# [PROBLEM]
In the listing below, find every line containing "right" and copy it out.

# [GIVEN MATERIAL]
--- START ---

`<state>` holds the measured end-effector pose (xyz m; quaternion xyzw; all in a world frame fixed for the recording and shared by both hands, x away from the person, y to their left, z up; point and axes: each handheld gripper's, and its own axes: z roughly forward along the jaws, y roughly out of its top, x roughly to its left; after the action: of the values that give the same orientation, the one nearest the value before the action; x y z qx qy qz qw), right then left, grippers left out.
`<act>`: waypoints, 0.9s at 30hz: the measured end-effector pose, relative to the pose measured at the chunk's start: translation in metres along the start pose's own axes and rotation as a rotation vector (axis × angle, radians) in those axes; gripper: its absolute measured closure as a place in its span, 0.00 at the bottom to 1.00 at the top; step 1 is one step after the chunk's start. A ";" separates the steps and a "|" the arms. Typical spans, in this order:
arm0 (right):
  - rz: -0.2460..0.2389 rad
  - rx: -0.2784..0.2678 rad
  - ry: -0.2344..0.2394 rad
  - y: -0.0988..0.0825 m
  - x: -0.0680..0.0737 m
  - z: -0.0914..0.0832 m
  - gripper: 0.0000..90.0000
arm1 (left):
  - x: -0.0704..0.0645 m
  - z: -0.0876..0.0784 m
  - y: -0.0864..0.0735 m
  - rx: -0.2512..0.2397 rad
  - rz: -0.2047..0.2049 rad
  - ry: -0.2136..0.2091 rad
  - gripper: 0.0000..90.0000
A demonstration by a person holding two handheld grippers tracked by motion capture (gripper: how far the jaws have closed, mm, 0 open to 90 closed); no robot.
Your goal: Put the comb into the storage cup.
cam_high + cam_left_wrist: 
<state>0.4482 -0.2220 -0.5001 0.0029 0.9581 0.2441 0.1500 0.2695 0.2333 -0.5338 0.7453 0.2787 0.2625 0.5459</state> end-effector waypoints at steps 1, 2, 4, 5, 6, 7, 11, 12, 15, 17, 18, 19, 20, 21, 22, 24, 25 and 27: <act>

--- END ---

# [FINISHED EXERCISE]
`<state>` holds the measured end-effector pose (xyz m; quaternion xyzw; all in a world frame fixed for the recording and shared by both hands, x away from the person, y to their left, z up; point and axes: each handheld gripper's, and its own axes: z roughly forward along the jaws, y roughly out of its top, x roughly to its left; after the action: of the values that give the same orientation, the one nearest the value before the action; x y z qx qy qz qw), right then left, grippers left out.
arm0 (right):

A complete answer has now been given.